Weihnachten ist vorbei, und damit auch die Zeit, in der viele ohne schlechtes Gewissen geschlemmt haben, ohne auch nur einen Gedanken an versteckte oder offensichtliche Kalorien zu verschwenden.
Jetzt im Januar begegnet einem des Öfteren der Satz: „Mensch, hast du schon von der neuen Brigitte-Diät gehört? Damit verliere ich sicher meine überflüssigen Weihnachtspfunde.“ Geht es nur mir so, oder geht einem dieses Geheule auf die Nerven? Man könnte meinen, dass es bei uns nur so von Diätwundern wimmelt. Der eine schwört auf die Hollywood-Stardiät und hat damit Erfolge zwischen 10-40 kg erzielt, der andere flötet einem ins Ohr, dass nur die Reisdiät das Ultimative wäre, und der Nächste fängt an, seine Kost zu trennen, was man in Fachkreisen auch Trennkost nennt. Solange es Erfolge bringt, wird alles in den höchsten Tönen gelobt: Da werden einem neue Konfektionsgrößen stolz präsentiert, da stolziert Frau bauchfrei durch die Gassen und vergessen sind die Momente, in denen sie ihren Po zu breit, die Beine zu fett und die Arme zu schwabbelig fand.
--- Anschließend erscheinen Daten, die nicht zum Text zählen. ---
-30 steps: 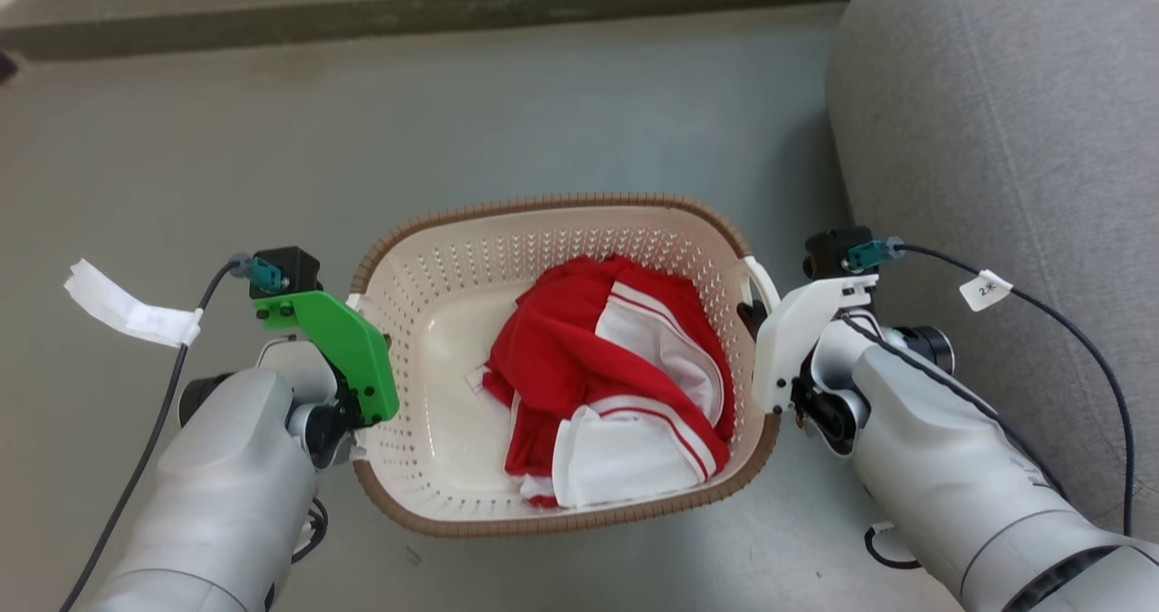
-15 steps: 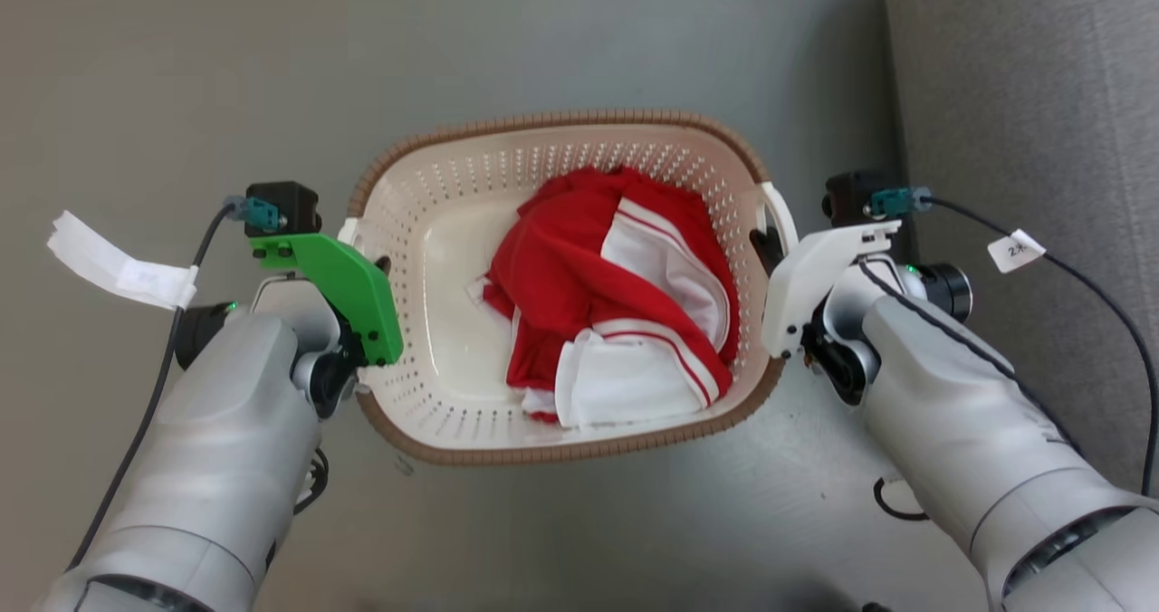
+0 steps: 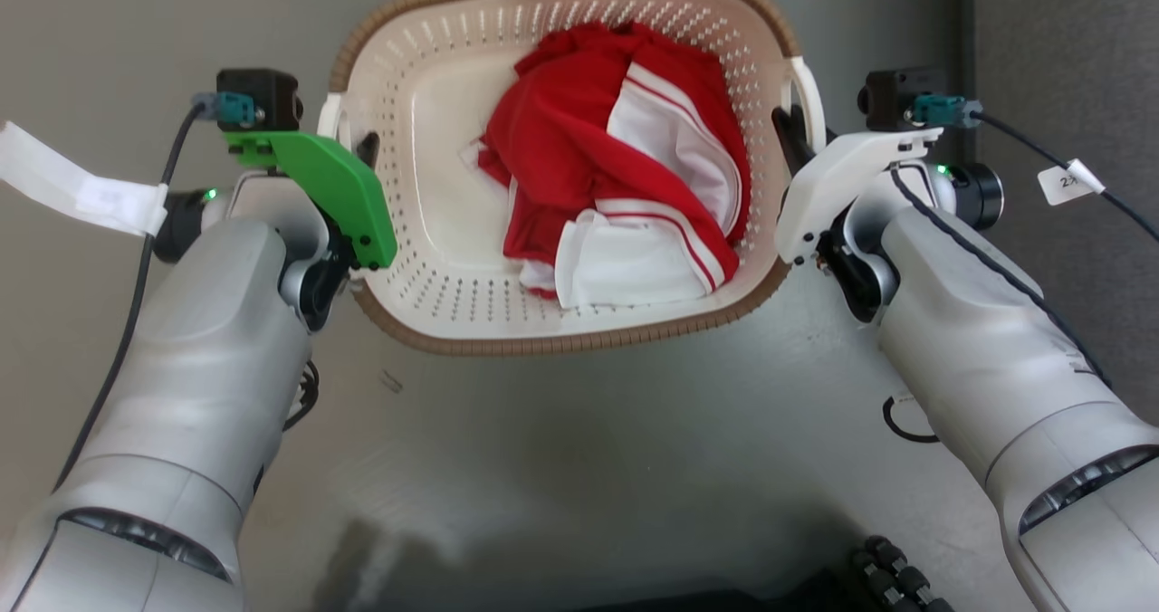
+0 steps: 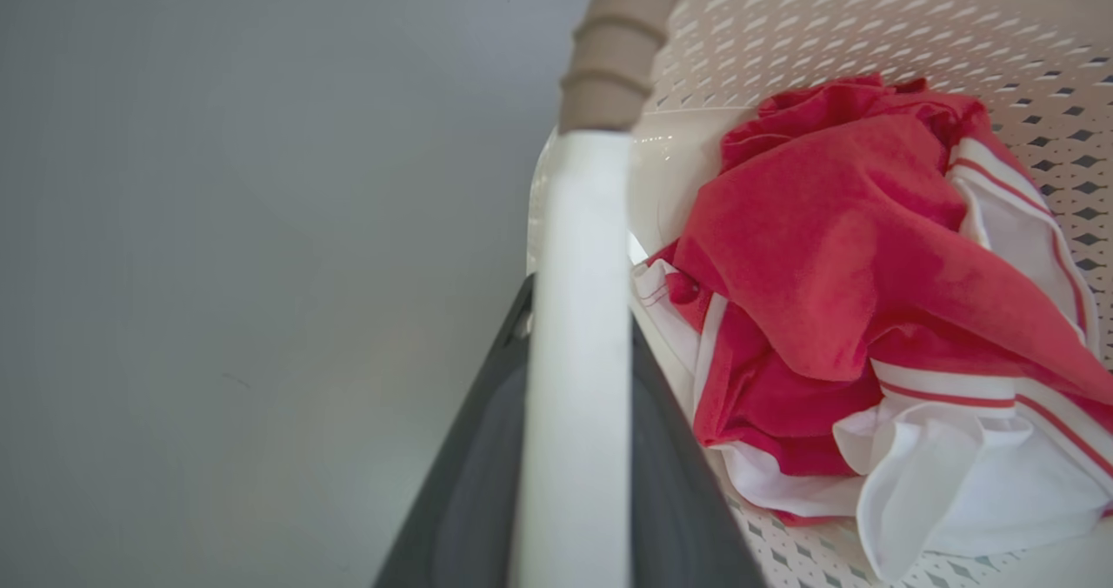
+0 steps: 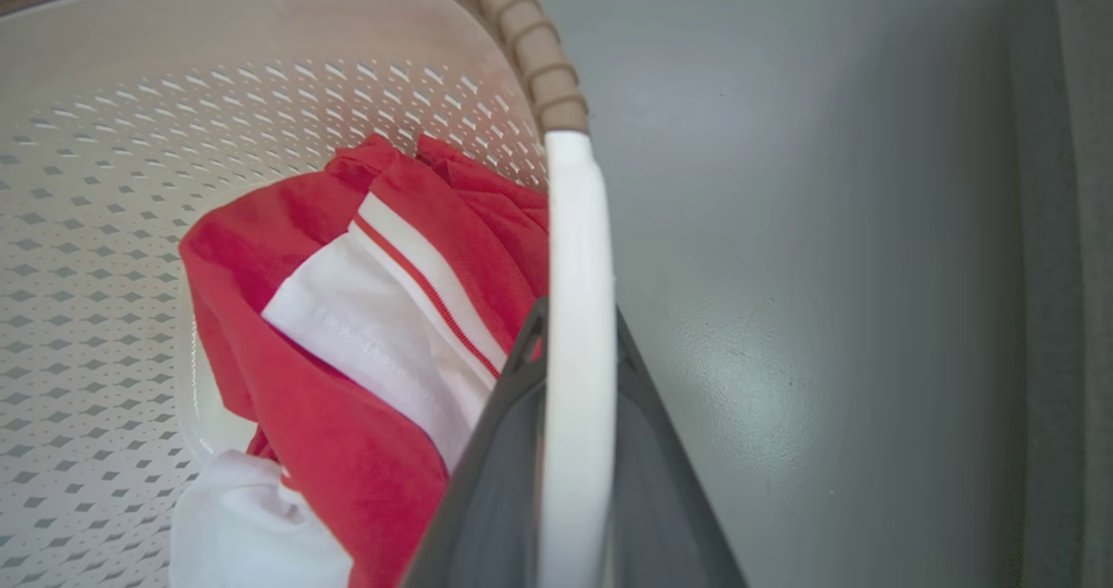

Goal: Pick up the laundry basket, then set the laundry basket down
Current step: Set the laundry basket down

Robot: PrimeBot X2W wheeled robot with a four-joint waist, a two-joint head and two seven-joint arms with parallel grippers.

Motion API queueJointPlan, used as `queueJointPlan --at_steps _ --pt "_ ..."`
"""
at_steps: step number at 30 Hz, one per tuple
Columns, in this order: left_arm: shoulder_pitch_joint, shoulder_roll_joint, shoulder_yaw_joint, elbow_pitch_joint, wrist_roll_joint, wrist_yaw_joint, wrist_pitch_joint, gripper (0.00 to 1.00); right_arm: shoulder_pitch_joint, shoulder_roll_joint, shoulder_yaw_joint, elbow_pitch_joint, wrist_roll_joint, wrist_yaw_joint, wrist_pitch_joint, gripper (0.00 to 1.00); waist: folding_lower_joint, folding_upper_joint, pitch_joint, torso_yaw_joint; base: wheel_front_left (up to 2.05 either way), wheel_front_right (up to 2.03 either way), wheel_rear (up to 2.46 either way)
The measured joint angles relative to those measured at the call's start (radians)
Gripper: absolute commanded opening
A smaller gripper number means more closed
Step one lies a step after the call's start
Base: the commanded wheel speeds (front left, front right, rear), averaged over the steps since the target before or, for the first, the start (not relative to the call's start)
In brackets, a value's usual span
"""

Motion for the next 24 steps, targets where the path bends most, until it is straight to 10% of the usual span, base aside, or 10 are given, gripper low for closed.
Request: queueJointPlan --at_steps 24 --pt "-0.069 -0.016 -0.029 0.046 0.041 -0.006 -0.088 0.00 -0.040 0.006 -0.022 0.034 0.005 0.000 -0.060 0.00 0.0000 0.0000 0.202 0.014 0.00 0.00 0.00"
Innerlich stelle ich mich dann immer schon auf die Zeit nach dem Jojo-Effekt ein, denn eins ist bei neun von zehn Fällen sicher: Er wird kommen! Wenn man dann nachfragt, was aus der tollen Diät geworden ist, bekommt man nur einen bösen Blick mit dem Kommentar: „Ach, das war doch eh alles Blödsinn und überhaupt, Diäten sind ja eh ungesund!“ Ach ja stimmt, diese Erkenntnis kommt einem natürlich von jetzt auf gleich, und dass betreffende Personen sich dann plötzlich doch ganz wohl im eigenen Körper fühlen, da schein ich wohl zu unflexibel zu sein.
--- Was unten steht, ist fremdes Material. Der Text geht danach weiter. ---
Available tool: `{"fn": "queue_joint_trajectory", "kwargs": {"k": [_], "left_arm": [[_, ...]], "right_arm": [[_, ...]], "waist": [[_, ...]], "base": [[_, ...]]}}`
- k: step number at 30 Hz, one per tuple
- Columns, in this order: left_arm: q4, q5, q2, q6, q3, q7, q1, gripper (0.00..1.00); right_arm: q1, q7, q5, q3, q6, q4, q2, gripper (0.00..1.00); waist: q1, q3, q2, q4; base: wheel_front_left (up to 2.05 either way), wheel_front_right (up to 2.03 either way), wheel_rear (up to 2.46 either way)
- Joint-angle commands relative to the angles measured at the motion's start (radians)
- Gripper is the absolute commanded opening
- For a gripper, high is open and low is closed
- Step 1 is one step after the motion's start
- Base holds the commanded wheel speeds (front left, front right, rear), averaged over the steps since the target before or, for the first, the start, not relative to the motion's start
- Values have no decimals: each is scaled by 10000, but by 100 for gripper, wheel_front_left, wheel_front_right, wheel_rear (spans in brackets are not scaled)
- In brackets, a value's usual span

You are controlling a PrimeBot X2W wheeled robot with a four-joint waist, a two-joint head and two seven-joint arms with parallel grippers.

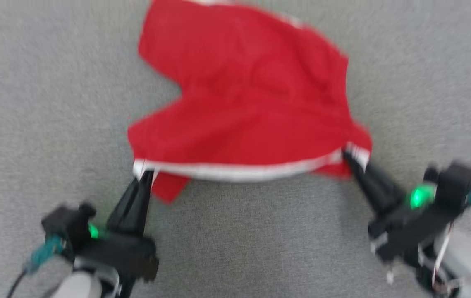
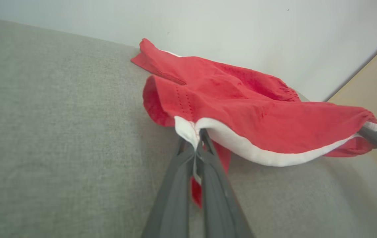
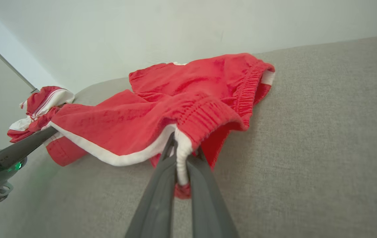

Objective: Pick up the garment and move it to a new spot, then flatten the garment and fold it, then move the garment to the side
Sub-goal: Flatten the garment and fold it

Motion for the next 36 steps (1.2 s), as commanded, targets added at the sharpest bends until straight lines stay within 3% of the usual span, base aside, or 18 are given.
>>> {"fn": "queue_joint_trajectory", "kwargs": {"k": [1, 9, 17, 26, 36], "left_arm": [[-157, 180, -206, -11, 348, -5, 765, 0], [-577, 778, -554, -306, 875, -6, 2669, 0], [-874, 1287, -175, -467, 779, 62, 2841, 0], [-540, 1640, 1029, -900, 297, 1351, -22, 0], [1581, 796, 2097, -971, -988, 2625, -3692, 0]], "right_arm": [[772, -48, -33, 44, 6, -210, -129, 0], [3374, -47, 109, -512, 6, -1099, -312, 0], [4652, -42, -227, -1338, 4, -2044, -122, 0], [3038, 274, -234, -1724, 4, -1813, 504, 0], [149, 199, -48, -1183, 4, 428, 1633, 0]], "waist": [[5, -1046, 3, -94], [5, -1862, 3, 79], [5, -1871, 3, -13], [5, -956, 3, -609], [5, 421, 3, -1502]], "base": [[0, 0, 0], [0, 0, 0], [0, 0, 0], [0, 0, 0], [0, 0, 0]]}}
Was bringt es eigentlich jemandem, seine Umwelt jedes Jahr aufs Neue mit diversen Diätvorhaben zu quälen? Was hat es für einen Sinn, sich in Gruppen zusammenzusetzen um Ernährungspläne aufzustellen, die sich über längere Zeit sowieso nicht realisieren lassen? Es ist wahrscheinlich wie mit Menschen, die Gutes für andere tun wollen: Die, die es Ernst meinen, helfen oft stillschweigend, und die, die Aufmerksamkeit brauchen, kommen gleich mit einem ganzen Orchester oder einem Fernsehteam um die Ecke.
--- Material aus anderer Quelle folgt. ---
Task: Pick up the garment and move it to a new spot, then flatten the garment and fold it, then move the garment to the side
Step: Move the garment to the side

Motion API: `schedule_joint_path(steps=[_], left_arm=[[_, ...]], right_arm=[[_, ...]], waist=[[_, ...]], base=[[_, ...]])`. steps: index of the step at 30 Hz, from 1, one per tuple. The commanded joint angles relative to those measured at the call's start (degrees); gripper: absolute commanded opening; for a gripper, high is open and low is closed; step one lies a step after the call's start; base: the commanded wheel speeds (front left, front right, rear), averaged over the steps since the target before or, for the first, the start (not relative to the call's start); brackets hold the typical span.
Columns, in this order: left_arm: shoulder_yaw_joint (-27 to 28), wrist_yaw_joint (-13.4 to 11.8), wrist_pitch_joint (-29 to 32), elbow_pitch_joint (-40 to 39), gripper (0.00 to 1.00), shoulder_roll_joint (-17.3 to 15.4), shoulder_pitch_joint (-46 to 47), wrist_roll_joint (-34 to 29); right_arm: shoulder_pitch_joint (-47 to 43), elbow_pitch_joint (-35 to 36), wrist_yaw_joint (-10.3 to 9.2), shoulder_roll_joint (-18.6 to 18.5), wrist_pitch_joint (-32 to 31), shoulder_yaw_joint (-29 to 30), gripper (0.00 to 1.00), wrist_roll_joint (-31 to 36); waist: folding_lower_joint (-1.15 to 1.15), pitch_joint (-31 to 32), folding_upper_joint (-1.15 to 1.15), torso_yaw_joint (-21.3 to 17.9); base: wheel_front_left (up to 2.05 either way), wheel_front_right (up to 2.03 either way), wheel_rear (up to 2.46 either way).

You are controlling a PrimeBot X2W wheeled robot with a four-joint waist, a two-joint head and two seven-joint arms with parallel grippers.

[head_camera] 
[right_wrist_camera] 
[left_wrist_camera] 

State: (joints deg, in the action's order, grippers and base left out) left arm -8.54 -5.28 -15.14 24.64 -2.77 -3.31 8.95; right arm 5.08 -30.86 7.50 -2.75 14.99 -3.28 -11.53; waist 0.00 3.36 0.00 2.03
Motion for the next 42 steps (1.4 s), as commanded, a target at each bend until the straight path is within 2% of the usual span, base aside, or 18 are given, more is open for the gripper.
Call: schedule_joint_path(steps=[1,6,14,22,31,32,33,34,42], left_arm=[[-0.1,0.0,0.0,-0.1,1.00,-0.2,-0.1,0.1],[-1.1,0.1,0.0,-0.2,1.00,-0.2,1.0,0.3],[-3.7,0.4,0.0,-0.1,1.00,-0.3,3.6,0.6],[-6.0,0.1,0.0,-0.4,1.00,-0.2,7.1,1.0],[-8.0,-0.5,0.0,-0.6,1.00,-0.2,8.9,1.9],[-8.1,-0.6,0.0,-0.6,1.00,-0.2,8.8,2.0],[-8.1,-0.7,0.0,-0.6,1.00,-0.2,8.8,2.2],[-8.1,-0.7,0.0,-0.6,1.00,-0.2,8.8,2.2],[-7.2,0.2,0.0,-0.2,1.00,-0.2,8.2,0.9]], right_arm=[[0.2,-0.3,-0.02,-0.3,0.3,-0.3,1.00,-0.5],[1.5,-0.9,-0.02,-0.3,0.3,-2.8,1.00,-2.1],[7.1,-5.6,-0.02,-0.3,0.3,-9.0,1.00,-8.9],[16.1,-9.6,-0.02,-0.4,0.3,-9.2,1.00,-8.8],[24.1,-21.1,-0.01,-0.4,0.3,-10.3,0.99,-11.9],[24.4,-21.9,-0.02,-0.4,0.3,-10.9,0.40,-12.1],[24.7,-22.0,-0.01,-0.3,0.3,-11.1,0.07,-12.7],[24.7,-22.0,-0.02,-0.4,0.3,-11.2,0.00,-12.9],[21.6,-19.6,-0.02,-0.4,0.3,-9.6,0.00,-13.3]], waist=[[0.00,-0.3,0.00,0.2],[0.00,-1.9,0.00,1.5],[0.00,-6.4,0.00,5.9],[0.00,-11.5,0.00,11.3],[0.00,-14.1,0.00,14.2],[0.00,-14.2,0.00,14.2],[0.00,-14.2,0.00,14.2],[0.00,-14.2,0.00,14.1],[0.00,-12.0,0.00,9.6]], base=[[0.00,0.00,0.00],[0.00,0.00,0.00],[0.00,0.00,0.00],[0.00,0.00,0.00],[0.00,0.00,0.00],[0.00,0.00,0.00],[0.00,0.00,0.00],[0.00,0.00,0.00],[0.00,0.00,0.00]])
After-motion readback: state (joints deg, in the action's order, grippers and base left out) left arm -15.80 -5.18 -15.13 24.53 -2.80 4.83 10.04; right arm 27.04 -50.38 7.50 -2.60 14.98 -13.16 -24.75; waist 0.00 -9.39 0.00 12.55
Wenn ihr Gutes für euch tun möchtet, dann tut es – doch um Gottes Willen macht es still und leise und für euch. Das eigene Wohlfühlen ist die beste Bestätigung bzw. der Applaus, den man von anderen doch nie bekommen könnte. Jedenfalls nicht in dieser Art und Weise.
Wobei ein ehrlich gemeintes Kompliment von dem Menschen, der einem viel bedeutet, sicher genauso viel Wert hat. Es soll noch Frauen geben, die sich darüber freuen können… Männer sicherlich auch.